According to Walsh, at a beach nearby St. John, the 3 locals threatened him with a shotgun and demanded to know where he kept his methamphetamines and money, which he truthfully told them were both in his car. He then managed to escape and ran to where several men were working on the railroad tracks and asked them to call the police.
However, the others recaptured him and his friend, and forced Walsh at gunpoint into the front seat of the car. Walsh made a desperate grab for the shotgun and as the others struggled for it, heard a shot: he would later recount that though he did not understand what had happened, he thought that it was Macmillan who had ended up with the gun.
Peters had been shot and later died; the police arrived and arrested all four men who were still in Walsh’s car.
At trial, the Crown called McMillan and Walton, who testified that they had all just been drinking together; that the only person who was causing problems was Walsh himself; that the shotgun belonged to Walsh, and that he had purchased both it and its ammunition during his stay in Saint John; finally, that once they all had returned to Walsh’s car, Walsh had “reached under the front seat, pulled out the firearm and shot Mr. Peters, who was sitting in the back seat minding his own business.” Walsh had no evidence except his word, which the jury did not believe. They reached their guilty verdict within an hour.
For the next 33 years, Walsh fought to clear his name. He first appealed his case to the New Brunswick Court of Appeal, but to no avail. Undeterred, he wrote countless letters for more information about his case, even when he knew that these efforts would be frowned upon by the parole board.
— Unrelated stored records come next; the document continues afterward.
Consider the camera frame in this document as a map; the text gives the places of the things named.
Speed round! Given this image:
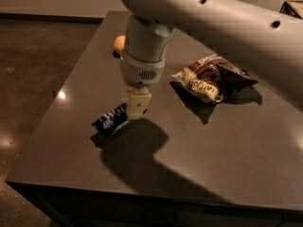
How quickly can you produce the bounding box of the black wire basket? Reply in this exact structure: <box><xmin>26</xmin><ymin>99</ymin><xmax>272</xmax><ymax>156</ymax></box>
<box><xmin>279</xmin><ymin>1</ymin><xmax>303</xmax><ymax>19</ymax></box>

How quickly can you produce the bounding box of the blue rxbar blueberry wrapper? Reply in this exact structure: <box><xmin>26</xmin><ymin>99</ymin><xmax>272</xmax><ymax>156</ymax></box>
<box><xmin>91</xmin><ymin>103</ymin><xmax>131</xmax><ymax>138</ymax></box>

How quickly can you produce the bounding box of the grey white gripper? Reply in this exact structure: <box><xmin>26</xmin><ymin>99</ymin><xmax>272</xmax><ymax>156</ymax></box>
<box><xmin>120</xmin><ymin>15</ymin><xmax>177</xmax><ymax>120</ymax></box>

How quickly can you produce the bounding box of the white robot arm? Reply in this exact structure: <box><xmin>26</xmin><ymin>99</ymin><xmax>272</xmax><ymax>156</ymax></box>
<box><xmin>120</xmin><ymin>0</ymin><xmax>303</xmax><ymax>110</ymax></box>

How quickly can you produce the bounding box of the brown and cream chip bag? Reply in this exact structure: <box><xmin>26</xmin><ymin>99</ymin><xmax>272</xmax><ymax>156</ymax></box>
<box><xmin>172</xmin><ymin>54</ymin><xmax>258</xmax><ymax>103</ymax></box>

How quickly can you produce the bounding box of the orange fruit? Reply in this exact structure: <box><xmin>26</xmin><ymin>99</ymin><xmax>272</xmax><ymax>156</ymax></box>
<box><xmin>114</xmin><ymin>35</ymin><xmax>126</xmax><ymax>55</ymax></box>

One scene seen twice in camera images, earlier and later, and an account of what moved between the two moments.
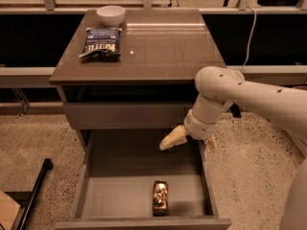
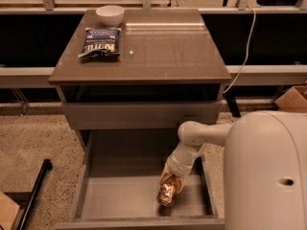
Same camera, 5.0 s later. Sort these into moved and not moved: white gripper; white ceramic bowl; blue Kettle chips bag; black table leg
Moved: white gripper
Not moved: white ceramic bowl; black table leg; blue Kettle chips bag
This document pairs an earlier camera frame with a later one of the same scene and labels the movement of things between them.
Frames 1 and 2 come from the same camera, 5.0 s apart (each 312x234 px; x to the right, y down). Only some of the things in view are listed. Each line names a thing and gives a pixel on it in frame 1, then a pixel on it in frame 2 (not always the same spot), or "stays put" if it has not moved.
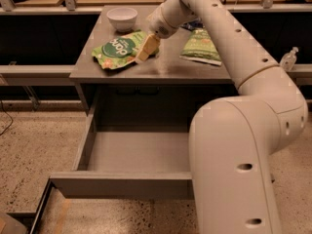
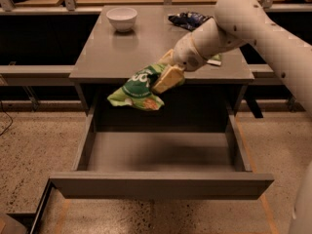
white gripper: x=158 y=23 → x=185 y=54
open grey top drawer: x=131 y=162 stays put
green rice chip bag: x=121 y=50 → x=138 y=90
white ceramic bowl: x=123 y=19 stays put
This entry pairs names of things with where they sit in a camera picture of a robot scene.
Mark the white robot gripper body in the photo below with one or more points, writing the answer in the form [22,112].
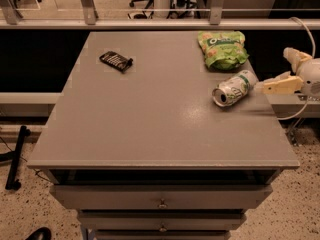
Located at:
[310,72]

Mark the grey drawer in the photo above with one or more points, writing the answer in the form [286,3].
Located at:
[147,197]
[167,220]

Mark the black snack wrapper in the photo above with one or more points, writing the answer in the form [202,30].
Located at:
[116,61]

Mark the grey drawer cabinet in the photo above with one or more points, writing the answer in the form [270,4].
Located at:
[157,124]

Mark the black stand leg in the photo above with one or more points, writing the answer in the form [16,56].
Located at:
[14,156]

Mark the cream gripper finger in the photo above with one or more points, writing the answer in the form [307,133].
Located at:
[295,57]
[285,83]

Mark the upper drawer knob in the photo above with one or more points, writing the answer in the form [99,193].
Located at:
[162,205]

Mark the upper grey drawer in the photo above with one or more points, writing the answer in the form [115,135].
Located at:
[147,197]

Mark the green rice chip bag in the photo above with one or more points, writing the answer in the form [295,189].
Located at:
[223,50]

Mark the centre office chair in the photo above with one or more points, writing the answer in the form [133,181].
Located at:
[150,9]

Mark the metal railing ledge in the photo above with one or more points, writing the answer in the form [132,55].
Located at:
[193,15]

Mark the black shoe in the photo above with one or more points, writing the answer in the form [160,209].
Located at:
[42,233]

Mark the silver green 7up can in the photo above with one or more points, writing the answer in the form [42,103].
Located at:
[230,91]

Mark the middle drawer knob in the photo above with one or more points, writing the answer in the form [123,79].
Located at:
[162,229]

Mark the drawer knob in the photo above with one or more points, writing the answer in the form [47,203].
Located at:
[162,229]
[162,205]

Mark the middle grey drawer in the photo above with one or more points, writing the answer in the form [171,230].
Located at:
[167,220]

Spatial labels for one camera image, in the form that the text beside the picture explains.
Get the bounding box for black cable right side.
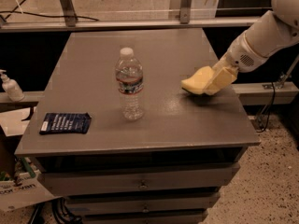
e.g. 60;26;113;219
255;81;278;133

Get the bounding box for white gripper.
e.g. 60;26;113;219
204;32;267;95

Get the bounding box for black cables under cabinet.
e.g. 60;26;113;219
31;198;83;224

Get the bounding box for metal rail frame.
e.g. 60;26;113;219
1;0;272;33

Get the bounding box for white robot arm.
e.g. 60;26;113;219
203;0;299;95

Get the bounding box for dark blue snack packet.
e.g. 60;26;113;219
39;113;92;134

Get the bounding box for yellow sponge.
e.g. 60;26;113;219
181;66;214;95

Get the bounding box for white pump dispenser bottle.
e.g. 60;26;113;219
0;70;24;102

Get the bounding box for white cardboard box with print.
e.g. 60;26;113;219
0;158;56;212

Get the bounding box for black cable on floor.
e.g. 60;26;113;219
0;0;101;22

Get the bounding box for clear plastic water bottle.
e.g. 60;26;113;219
115;48;144;120

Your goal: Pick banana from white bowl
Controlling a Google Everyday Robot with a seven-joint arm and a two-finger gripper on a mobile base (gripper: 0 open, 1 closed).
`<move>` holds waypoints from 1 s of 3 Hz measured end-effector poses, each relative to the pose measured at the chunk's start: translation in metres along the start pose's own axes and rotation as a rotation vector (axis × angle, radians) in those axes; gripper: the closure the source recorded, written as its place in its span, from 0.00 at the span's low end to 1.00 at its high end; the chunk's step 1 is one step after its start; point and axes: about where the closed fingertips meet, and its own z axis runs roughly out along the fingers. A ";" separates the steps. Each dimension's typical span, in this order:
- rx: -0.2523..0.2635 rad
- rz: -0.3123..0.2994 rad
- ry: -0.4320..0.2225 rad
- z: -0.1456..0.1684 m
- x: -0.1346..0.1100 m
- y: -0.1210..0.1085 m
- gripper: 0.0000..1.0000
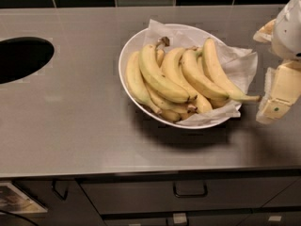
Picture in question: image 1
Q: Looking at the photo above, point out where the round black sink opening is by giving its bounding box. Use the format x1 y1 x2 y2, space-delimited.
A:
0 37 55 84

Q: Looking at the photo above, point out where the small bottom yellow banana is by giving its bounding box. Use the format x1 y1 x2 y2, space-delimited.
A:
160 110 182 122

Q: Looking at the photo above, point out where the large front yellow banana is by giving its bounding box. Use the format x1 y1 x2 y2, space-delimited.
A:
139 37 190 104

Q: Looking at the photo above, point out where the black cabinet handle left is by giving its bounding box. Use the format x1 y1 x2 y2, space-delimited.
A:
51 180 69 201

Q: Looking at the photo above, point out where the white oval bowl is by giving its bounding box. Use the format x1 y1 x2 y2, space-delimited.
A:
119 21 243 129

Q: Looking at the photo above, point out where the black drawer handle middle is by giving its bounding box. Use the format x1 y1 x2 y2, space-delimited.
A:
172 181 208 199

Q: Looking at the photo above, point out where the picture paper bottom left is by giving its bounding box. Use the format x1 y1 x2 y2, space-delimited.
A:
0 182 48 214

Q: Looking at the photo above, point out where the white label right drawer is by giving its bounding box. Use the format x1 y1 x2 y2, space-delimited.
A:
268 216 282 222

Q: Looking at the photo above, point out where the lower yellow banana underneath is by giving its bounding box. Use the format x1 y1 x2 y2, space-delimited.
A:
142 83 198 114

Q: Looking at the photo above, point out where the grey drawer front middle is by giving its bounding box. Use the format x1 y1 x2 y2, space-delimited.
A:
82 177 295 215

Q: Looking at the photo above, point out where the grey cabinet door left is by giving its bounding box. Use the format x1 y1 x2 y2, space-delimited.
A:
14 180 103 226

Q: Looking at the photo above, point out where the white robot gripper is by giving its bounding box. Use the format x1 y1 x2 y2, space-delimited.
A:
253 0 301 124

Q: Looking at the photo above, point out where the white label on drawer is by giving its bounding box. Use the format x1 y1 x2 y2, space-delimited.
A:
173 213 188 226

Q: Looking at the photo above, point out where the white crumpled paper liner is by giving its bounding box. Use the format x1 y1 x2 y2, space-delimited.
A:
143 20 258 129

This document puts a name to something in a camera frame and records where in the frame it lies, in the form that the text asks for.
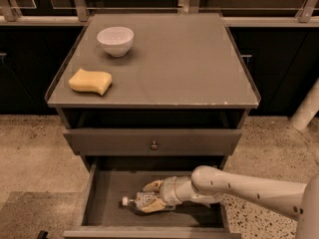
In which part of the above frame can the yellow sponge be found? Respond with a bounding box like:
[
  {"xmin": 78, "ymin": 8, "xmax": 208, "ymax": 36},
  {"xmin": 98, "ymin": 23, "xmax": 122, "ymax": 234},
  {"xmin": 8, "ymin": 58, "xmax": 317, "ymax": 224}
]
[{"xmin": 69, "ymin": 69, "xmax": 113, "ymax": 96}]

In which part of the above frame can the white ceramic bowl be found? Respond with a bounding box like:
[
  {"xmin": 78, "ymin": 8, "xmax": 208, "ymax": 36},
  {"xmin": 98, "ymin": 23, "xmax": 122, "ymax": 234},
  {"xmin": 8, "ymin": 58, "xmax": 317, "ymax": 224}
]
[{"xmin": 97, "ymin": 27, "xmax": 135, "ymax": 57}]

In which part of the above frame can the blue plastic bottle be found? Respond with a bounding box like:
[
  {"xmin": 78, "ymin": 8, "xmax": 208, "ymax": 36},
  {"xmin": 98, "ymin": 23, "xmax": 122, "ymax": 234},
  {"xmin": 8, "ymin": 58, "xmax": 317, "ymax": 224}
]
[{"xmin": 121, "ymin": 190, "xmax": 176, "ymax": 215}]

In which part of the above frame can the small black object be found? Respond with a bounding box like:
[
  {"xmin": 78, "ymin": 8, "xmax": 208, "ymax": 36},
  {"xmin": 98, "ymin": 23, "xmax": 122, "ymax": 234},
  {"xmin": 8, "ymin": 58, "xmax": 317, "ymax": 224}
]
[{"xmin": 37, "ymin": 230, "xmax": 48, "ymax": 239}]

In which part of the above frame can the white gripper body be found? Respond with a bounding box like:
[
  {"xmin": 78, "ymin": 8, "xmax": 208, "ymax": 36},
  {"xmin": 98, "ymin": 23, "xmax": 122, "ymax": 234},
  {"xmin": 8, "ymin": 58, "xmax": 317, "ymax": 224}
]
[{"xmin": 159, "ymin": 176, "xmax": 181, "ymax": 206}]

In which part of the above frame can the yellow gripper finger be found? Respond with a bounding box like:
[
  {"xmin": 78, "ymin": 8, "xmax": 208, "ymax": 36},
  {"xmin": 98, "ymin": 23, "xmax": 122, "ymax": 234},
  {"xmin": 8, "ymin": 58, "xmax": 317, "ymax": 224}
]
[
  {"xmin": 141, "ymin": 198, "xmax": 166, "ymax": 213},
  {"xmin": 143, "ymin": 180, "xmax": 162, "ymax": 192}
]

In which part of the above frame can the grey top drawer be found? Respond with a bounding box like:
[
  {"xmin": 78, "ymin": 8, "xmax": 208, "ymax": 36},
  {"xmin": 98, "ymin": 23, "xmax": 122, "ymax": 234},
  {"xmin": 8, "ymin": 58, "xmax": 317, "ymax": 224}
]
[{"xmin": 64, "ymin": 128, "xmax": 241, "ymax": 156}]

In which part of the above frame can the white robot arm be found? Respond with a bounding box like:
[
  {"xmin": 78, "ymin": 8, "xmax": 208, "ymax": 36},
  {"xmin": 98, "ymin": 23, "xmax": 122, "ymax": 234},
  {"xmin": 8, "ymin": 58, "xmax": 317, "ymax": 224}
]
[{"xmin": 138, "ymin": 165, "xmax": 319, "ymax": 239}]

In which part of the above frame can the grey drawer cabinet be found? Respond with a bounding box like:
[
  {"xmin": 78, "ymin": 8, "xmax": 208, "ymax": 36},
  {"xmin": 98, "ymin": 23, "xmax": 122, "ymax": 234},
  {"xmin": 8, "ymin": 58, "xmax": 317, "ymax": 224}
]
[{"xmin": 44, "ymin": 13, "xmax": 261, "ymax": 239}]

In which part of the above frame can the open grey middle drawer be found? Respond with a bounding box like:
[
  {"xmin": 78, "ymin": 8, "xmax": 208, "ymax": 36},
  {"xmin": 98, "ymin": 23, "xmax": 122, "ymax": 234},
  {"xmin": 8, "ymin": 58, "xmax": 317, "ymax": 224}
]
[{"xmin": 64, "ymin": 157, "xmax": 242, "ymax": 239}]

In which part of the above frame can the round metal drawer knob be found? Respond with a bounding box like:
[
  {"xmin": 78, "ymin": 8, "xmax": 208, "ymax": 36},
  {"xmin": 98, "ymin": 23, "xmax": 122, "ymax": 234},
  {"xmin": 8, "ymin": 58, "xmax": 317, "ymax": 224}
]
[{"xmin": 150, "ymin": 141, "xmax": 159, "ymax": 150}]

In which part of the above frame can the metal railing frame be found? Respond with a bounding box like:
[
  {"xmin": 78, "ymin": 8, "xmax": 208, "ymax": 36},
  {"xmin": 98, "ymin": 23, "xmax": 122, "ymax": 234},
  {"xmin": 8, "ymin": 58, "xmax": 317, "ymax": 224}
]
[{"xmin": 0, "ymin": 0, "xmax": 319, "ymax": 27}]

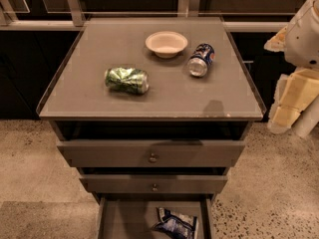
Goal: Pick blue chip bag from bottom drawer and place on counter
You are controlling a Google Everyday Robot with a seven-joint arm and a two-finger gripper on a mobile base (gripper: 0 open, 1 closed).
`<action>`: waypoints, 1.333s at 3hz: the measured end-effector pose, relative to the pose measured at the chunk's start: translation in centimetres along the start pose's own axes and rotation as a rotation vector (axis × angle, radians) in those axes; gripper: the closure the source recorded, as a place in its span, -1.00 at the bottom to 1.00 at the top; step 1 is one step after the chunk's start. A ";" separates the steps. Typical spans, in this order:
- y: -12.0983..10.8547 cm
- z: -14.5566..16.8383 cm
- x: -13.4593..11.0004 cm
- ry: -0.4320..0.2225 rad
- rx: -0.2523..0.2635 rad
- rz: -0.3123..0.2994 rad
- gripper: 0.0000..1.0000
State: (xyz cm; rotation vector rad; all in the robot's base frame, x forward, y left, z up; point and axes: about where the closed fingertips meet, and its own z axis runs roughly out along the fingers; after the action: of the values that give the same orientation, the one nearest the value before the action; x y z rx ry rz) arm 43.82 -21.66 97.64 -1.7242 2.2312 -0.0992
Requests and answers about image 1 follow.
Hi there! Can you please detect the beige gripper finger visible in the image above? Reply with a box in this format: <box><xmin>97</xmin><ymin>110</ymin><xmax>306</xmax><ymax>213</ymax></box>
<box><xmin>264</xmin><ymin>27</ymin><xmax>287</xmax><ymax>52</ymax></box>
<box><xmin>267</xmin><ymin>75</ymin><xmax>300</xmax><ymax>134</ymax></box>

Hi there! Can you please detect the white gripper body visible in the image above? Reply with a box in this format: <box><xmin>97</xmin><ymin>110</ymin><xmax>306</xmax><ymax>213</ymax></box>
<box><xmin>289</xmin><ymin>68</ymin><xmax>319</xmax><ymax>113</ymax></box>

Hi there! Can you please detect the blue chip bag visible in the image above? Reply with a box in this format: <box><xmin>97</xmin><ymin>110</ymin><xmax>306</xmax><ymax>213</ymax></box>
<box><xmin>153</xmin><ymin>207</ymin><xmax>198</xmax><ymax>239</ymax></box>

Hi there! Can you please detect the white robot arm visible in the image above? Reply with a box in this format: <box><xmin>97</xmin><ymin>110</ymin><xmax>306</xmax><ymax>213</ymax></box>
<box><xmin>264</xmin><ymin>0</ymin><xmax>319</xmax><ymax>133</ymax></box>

In 2003 – 28 years after his conviction – Walsh finally received a helpful response from the New Brunswick Provincial Archives, who sent him the complete Crown file of his case. The file revealed that the Crown had kept from Walsh several serious problems of their case against him: most crucial, police had overheard McMillan and Walton discussing what had really happened and then concocting the story incriminating Walsh instead, evidence which would have seriously damaged the credibility of both Crown witnesses; the police also had statements from the owner of the hardware store and from seven Canadian National Railway employees validating Walsh’s account. Taken together, these new pieces of evidence made it clear that McMillan and Walton had lied to the jury about the events that led to Peters’ death and that Walsh had not had enough information to ask effective questions and properly support his side.
In late 2006, Walsh, with AIDWYC’s help, filed an application with the Federal Minister of Justice for a review of his conviction (as per s. 696.1 of the Criminal Code). He argued that the extensive new material he had discovered in the Crown file proved that he was innocent. Walsh had also just been diagnosed with terminal cancer, in consideration of which the New Brunswick Court of Appeal made every effort to hear his case promptly, as soon as the Minister of Justice approved his application in February of 2008.
On March 14, 2008, the New Brunswick Court of Appeal found that no jury in possession of all the evidence could have reasonably found Walsh guilty of Peters’ murder. The Court quashed Walsh’s conviction and entered an acquittal instead, more than three decades after his wrongful conviction.